7.  Justice That Works: The Midtown Community Court -- a description of the Midtown Community Court, created as part of the 20th anniversary celebration of the project.

8.  Attendance Video -- a look at an experiment that we launched to address chronic truancy in Harlem.

9.  Talking It Through: A Teen-Police Dialogue -- created by the Youth Justice Board, our after-school youth leadership program, this video seeks to encourage police-youth conversations.

10.  Failure: Public Policy’s Stepladder to Success -- an excerpt from a panel convened by the Urban Institute as part of the roll-out of the book Trial & Error in Criminal Justice Reform: Learning from Failure.

Monday, July 28, 2014

More Informed Decisions


When the Midtown Community Court was first launched in the 1990s, technology played an important role in the design of the project.  Together with our partners at the Vera Institute of Justice, we designed a brand-new application that sought to help the judge and others manage cases, track compliance with alternatives to incarceration, and document results.  The resulting application received the Windows World Open Award for public sector innovation.

The next iteration of the Midtown technology was called the Justice Center Application and was designed to accompany the development of the Red Hook Community Justice Center.  This cutting-edge case management system leveraged two technologies that were new at the time: the Internet and a web browser interface.

Remarkably, with regular tweaks and modifications, we have been able to use the Justice Center Application as our primary case management system for more than a decade, not just in Red Hook but in multiple other locations.  Each year, it has enabled us to keep tabs on thousands of defendants and others performing a broad range of services in a variety of different settings.

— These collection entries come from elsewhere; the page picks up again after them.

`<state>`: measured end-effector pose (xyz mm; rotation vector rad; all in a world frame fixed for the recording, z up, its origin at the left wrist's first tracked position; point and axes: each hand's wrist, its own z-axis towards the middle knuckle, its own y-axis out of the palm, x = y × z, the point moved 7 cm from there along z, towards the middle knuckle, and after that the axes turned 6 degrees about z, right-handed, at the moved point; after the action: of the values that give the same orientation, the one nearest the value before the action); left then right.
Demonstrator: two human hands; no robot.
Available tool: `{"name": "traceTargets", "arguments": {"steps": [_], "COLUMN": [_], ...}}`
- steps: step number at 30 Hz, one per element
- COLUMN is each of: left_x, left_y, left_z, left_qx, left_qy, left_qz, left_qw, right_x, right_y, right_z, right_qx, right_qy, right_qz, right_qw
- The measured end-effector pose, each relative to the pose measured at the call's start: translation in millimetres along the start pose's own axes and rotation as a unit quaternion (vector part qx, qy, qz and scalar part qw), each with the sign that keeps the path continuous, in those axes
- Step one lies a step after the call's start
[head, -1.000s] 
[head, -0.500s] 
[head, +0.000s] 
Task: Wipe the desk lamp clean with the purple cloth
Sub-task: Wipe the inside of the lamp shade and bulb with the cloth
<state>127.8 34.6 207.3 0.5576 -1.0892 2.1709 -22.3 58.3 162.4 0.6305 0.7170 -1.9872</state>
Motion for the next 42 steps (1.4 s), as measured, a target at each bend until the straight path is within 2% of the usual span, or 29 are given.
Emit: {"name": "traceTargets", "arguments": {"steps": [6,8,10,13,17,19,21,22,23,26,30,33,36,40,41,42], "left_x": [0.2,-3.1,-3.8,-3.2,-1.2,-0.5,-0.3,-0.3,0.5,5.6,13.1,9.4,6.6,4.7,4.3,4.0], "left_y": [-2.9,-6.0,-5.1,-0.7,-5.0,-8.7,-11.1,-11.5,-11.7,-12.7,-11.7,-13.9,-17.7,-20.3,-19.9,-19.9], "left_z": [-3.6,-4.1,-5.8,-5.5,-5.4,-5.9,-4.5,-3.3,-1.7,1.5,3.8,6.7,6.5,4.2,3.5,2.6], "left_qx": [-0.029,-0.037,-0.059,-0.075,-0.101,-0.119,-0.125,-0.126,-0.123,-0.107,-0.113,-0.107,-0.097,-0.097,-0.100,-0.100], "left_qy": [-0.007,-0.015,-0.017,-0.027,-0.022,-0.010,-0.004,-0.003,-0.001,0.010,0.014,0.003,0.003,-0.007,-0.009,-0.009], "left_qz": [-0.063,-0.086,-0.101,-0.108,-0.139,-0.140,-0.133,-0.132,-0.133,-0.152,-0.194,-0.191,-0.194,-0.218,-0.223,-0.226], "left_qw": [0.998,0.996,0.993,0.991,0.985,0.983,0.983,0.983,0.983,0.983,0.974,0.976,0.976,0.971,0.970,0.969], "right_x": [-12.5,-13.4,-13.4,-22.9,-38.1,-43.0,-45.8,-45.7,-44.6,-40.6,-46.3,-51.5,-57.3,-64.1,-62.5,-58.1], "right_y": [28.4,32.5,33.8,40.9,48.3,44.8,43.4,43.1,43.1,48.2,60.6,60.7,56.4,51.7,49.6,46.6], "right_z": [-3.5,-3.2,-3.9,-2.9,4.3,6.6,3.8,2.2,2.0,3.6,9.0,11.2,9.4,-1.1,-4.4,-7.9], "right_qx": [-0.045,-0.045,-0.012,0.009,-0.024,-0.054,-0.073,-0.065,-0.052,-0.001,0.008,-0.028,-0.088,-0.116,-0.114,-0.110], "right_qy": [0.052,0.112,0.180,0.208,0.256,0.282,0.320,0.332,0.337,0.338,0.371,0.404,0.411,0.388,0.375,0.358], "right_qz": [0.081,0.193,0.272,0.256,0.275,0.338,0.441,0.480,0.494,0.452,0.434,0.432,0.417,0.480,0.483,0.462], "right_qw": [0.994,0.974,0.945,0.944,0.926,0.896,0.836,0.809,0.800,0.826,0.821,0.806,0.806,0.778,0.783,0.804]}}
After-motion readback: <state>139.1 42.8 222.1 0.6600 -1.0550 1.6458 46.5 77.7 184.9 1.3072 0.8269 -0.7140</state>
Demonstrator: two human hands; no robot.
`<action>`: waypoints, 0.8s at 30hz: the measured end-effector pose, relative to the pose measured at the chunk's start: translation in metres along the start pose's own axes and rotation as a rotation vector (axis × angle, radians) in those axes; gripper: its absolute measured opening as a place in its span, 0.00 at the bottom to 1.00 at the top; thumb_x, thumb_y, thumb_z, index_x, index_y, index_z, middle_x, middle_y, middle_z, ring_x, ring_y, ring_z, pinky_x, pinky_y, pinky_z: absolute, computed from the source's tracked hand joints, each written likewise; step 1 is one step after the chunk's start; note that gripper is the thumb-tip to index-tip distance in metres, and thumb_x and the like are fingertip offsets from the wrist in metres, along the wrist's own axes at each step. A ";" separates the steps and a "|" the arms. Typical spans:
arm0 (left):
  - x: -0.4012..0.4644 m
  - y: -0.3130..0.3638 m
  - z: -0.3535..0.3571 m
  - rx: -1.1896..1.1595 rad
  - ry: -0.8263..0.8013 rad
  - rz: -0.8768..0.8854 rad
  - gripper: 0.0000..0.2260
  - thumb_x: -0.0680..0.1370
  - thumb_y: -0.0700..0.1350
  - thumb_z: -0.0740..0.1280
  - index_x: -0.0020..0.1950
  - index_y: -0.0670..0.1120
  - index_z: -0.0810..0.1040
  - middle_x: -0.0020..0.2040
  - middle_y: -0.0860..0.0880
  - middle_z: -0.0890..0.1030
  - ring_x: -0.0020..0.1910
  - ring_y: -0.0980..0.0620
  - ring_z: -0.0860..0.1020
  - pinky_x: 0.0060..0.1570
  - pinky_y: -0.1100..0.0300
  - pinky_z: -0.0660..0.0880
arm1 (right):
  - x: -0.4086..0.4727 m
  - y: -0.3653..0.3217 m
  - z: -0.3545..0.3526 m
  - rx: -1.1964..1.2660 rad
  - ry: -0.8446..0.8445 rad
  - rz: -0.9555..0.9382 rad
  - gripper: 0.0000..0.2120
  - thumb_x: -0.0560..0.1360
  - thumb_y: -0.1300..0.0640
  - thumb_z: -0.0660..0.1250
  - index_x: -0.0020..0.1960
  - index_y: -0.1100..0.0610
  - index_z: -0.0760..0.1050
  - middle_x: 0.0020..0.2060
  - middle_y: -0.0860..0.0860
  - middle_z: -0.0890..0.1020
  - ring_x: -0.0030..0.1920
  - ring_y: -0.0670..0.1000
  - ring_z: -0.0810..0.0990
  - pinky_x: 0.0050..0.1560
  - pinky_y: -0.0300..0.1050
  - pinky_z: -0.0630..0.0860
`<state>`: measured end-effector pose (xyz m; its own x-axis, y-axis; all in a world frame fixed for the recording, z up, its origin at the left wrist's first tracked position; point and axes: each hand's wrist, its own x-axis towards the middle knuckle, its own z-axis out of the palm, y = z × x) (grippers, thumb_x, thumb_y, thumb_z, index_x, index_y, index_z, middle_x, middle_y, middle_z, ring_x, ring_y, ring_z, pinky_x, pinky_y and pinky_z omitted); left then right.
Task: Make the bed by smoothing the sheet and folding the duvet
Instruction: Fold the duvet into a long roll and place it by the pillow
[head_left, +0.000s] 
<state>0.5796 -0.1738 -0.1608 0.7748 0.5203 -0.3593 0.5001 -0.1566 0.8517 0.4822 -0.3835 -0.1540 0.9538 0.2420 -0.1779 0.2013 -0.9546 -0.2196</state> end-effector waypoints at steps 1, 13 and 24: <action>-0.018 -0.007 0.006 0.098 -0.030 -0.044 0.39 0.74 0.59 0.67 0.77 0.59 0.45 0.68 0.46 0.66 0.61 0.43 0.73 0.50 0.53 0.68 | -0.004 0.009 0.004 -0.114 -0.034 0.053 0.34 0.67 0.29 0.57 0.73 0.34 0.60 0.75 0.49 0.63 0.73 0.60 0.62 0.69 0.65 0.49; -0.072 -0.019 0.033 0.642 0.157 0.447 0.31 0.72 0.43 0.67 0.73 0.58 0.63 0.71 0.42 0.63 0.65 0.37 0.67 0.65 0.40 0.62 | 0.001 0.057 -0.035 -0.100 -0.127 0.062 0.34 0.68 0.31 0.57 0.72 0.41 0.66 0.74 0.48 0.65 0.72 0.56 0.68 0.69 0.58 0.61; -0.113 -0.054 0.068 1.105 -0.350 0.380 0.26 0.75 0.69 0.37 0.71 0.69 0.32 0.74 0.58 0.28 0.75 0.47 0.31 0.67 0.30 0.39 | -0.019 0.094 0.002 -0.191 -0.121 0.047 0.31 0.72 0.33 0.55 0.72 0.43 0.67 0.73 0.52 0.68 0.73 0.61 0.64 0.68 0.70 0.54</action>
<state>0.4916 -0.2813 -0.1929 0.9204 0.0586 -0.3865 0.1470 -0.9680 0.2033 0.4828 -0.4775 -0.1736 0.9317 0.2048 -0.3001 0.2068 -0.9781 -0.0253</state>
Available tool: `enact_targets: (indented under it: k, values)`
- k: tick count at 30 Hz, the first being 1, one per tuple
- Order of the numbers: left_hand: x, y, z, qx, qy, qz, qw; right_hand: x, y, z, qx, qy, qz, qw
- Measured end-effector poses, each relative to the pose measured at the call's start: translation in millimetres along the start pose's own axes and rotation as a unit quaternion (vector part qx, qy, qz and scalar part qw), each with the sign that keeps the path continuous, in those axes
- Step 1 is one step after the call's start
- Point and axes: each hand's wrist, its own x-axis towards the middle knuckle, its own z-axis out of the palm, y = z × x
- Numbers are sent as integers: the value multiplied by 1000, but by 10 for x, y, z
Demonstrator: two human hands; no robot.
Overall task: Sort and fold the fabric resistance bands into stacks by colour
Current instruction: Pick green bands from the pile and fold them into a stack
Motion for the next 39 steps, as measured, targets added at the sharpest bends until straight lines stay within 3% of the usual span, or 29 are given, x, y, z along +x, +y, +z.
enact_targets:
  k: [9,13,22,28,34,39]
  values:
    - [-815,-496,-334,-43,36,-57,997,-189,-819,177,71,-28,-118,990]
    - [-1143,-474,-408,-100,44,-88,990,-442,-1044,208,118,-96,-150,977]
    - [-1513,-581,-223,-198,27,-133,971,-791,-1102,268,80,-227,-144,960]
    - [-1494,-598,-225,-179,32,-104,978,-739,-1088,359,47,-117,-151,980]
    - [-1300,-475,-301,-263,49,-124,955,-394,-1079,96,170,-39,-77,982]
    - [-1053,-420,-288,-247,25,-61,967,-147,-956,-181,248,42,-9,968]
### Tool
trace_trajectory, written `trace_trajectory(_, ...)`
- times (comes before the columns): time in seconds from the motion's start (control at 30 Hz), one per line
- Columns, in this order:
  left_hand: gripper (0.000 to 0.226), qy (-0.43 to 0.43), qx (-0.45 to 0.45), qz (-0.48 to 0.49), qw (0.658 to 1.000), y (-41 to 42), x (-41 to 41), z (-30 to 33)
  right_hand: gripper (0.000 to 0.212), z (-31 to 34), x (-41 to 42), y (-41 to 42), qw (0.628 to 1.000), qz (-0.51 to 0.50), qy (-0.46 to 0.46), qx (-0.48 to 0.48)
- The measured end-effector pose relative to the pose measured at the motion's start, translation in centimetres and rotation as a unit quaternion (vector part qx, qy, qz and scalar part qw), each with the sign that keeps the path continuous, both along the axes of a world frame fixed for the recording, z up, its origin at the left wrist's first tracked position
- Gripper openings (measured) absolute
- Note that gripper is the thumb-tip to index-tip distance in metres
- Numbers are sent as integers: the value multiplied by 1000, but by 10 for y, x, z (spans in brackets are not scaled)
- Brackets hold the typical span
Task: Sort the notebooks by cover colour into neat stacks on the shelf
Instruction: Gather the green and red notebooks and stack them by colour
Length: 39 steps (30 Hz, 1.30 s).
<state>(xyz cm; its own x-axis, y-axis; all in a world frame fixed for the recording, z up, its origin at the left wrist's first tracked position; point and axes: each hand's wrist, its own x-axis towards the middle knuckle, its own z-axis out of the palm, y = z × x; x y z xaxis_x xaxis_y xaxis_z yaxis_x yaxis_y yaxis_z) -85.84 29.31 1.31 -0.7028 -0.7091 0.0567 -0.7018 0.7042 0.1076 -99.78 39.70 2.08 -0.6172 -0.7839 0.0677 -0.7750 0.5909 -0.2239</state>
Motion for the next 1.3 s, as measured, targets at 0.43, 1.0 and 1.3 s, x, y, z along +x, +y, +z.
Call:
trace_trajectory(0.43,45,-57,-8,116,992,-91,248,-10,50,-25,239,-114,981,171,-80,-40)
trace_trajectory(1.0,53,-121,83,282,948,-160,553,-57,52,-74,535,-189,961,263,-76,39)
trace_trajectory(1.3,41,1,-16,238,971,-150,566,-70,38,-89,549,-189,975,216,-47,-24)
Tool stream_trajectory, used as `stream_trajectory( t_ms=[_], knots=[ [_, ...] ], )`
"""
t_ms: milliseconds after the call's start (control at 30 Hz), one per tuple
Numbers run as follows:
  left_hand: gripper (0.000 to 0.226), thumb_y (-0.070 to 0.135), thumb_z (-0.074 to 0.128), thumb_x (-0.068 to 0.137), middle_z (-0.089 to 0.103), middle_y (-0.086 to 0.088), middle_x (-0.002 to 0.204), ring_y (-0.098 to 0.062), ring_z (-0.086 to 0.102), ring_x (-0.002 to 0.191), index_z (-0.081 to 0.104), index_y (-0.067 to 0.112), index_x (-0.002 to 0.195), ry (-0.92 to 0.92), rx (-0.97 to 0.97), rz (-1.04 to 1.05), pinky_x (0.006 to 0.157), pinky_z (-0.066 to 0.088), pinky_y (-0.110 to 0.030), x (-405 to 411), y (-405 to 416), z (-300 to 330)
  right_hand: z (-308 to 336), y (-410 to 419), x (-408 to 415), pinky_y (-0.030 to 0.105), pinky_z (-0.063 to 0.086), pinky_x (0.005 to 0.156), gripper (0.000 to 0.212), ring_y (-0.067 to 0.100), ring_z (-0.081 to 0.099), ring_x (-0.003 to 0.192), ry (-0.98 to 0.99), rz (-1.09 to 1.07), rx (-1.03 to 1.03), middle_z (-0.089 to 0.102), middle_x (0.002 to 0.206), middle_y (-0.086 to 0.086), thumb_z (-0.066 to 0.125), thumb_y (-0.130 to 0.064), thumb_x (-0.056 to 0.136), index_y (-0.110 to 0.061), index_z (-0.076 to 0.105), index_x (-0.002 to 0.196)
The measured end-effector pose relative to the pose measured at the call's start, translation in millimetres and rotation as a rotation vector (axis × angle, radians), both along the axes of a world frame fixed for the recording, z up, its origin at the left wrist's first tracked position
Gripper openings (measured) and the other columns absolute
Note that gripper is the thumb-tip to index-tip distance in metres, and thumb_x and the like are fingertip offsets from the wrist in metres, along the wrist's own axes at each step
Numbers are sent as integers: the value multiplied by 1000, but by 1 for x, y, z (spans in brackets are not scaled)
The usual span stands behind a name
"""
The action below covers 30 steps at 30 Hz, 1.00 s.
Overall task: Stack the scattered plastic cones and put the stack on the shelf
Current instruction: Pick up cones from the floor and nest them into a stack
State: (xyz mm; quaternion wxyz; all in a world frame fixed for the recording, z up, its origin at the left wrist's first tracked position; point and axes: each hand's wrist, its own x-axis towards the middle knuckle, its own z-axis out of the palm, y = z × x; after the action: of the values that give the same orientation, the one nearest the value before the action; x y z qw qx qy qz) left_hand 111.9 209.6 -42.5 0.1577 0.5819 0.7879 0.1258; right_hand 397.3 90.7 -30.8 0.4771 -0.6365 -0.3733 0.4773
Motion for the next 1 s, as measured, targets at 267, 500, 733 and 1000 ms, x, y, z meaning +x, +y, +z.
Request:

The application has served us enormously well, but its days are basically numbered.  The technology landscape had changed substantially since we developed the Justice Center Application.  Cloud computing and the ability to use files and applications over the Internet now allows organizations to purchase computing, storage and applications on an as-needed basis.  In addition, there are now more flexible ways to develop software that enable technologists to fix bugs and add features on the fly.


With the help of Cahoot Court Systems, we are currently working to take advantage of these advances.  Together, we are building a new case management system that will (knock wood) not only serve the needs of multiple Center for Court Innovation programs, but also be a tool that will be useful to problem-solving courts and alternative-to-incarceration programs across the country and around the world.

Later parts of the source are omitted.